The Federal Trade Commission recently announced that it is updating COPPA (Children's Online Privacy Protection Act). Many of the proposed changes aim to better protect student data by requiring technology providers to take a larger role in that effort, as well as limiting the ability to monetize student information.
Data privacy regulations are often outdated. COPPA became law in 2000 and has not been updated since. When enacted, COPPA made it illegal for websites and online services to collect personal information from children under 13 without verifiable parental consent.
This is not to say that student data privacy laws have not existed since then. In 2016, California passed the Student Online Personal Information Protection Act (SOPIPA), kicking off an avalanche of student data privacy legislation across the country. Just one year after it went into effect, 22 states had fully or partially adopted the law.
All of this to say that student data privacy has played out on a national scale like a big game of chicken. The federal government has not acted, wondering what the states will do, and the states are looking to the feds for guidance. A very interesting landscape has been created for this topic, especially as technology in schools (especially emerging ones like AR, VR and ai) has grown in classrooms.
Whether state or federal, all laws are outdated for the current educational technology landscape in which students and educators operate. This also means that an update is long overdue.
Key Proposed COPPA Updates
After the FTC announced it was considering revising COPPA, it received more than 175,000 comments in response. Stakeholders included parents, educators, industry members, researchers and others.
According to the FTC, here is a summary of the keys proposed changes and what each one means:
- Require separate opt-in consent for third-party disclosures. This means that the default settings for edtech platforms and products would automatically be set to “do not share” for students, and parents would have to specifically opt-in to share or allow data to be shared with third-party advertisers.
- Limit the “support to internal operations” exception. Currently, educational technology companies can collect information if it is for internal business operations. The FTC wants to limit this in the future, as well as require companies to publish detailed disclosures about how the data collected is used or shared with advertisers.
- Limit companies' push for kids to stay online. This is pretty straightforward: Companies would not be allowed to use certain COPPA exceptions to send push notifications to encourage children to continue using educational technology products or platforms. This would also include obtaining parental consent to even send push notifications.
- Limit data retention. The FTC proposal would limit the time that edtech companies could retain student data to essentially as long as the student is actively using the product or platform, and would do nothing with the data afterward. Additionally, data retention policies should be clearly disclosed and publicly available.
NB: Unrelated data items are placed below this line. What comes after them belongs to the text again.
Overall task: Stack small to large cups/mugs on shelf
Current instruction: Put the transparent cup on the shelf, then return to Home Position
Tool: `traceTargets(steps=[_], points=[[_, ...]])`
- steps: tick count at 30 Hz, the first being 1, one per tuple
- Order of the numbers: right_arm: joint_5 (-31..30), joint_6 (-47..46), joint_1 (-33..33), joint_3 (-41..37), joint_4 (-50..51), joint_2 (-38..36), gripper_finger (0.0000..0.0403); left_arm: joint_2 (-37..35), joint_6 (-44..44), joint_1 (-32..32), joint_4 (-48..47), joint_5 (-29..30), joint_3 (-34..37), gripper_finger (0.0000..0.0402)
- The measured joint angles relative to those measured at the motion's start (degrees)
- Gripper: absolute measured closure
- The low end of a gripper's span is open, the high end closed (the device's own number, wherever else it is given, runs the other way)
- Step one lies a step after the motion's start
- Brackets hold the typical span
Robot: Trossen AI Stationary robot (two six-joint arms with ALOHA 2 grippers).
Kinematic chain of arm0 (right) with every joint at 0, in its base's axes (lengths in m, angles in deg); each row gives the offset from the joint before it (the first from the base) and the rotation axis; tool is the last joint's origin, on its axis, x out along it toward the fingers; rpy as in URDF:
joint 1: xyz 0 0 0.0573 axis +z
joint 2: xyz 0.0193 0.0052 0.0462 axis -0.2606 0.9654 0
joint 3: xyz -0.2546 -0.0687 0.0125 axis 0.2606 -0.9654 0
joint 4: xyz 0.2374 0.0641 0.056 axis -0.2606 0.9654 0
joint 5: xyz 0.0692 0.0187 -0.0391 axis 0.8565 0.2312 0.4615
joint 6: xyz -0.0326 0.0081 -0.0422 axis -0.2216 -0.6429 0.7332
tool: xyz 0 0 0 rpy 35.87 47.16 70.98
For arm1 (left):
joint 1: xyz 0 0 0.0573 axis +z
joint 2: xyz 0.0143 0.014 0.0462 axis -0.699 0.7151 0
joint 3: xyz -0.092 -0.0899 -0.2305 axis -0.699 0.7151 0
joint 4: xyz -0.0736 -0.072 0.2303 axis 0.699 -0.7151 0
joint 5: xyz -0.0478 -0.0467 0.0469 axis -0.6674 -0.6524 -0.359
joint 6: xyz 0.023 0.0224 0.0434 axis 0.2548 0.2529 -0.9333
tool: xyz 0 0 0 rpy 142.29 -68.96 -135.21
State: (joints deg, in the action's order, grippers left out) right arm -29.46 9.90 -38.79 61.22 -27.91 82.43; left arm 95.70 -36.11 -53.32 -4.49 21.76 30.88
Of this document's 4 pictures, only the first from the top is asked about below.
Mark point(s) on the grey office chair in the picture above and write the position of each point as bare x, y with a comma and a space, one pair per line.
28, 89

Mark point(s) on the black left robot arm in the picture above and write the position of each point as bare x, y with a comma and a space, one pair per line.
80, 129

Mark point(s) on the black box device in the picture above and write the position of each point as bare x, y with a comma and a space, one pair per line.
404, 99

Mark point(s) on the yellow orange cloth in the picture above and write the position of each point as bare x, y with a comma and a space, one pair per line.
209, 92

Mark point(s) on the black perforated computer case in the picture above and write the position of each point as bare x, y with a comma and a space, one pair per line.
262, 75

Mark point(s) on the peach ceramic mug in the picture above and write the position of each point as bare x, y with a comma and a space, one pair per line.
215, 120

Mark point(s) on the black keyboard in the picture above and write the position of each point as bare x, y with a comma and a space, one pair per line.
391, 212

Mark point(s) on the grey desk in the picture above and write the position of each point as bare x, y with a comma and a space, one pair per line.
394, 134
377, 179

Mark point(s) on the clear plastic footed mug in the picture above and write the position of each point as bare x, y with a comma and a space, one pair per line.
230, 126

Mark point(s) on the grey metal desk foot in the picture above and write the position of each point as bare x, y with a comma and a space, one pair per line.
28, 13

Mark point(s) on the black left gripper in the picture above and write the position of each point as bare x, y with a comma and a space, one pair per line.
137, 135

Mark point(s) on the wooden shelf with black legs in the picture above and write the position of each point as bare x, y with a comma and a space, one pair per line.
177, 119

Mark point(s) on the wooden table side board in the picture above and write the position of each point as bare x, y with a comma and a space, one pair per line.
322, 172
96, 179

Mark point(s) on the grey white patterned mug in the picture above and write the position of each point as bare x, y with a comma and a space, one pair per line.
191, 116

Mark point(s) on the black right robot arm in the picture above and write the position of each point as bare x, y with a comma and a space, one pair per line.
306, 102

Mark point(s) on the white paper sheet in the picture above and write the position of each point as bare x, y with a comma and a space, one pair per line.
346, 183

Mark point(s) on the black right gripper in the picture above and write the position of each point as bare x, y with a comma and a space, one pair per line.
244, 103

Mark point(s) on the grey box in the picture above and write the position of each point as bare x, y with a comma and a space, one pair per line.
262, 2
- Codification of educational technology guidance. Since the edtech industry has grown exponentially since COPPA was first enacted, this would formalize the FTC's guidance and safeguards, such as where schools and districts allow edtech companies collect student data for school-authorized purposes and do not resell it to advertisers.
- Increased accountability for Safe Harbor programs. This would increase the transparency and accountability of COPPA Safe Harbor programs, including public disclosure of membership lists.
- Strengthening data security requirements. This would focus on generally creating stricter rules and safeguards that edtech companies must follow when handling student data.
- A change in the definition of “personal information” to include biometric identifiers. This would include protecting student biometric information collected by educational technology companies, such as fingerprints, facial recognition patterns, retina scans, etc.
All of these proposals have important implications for districts and providers. For example, codifying guidance on educational technology is very vague, and how this rule is interpreted and applied could greatly change how schools operate.
These proposed rules are far from finalized. In fact, the FTC published the Notice of Proposed Rulemakingwhich incorporates much of the feedback from the initial review process.
If you are interested in commenting on the proposed rules, please send it to https://www.regulations.gov following the instructions on the web form. Write “COPPA Rule Review, Project No. P195404” in any comment. Public comments on the proposed changes must be received by March 11, 2024.
Why is the FTC leading the proposed changes?
It is interesting to see COPPA updates being done through an agency and not legislatively. While not uncommon, it certainly shows hesitation in legislation that passes both houses of Congress and receives the President's signature. Rulemaking is a way of trying to update what can be agreed upon while resolving the most controversial challenges.
Following the announcement of the FTC changes, Senators Bill Cassidy (R-LA) and Edward Markey (D-MA) released a joint declaration which applauded the FTC's proposed updates but also stated that this effort should not be considered a replacement for congressional action.
The senators also noted that they want to quickly pass the Children and Teens Online Privacy Protection Act (COPPA 2.0) “to prioritize the well-being of our children,” adding, “Inaction is not an option.”
The Senate has expressed more interest in student privacy bills, but none have passed the full Senate or been introduced in the House. The FTC's adoption of this measure will likely lead to at least some modernization of privacy rules before Congress can act.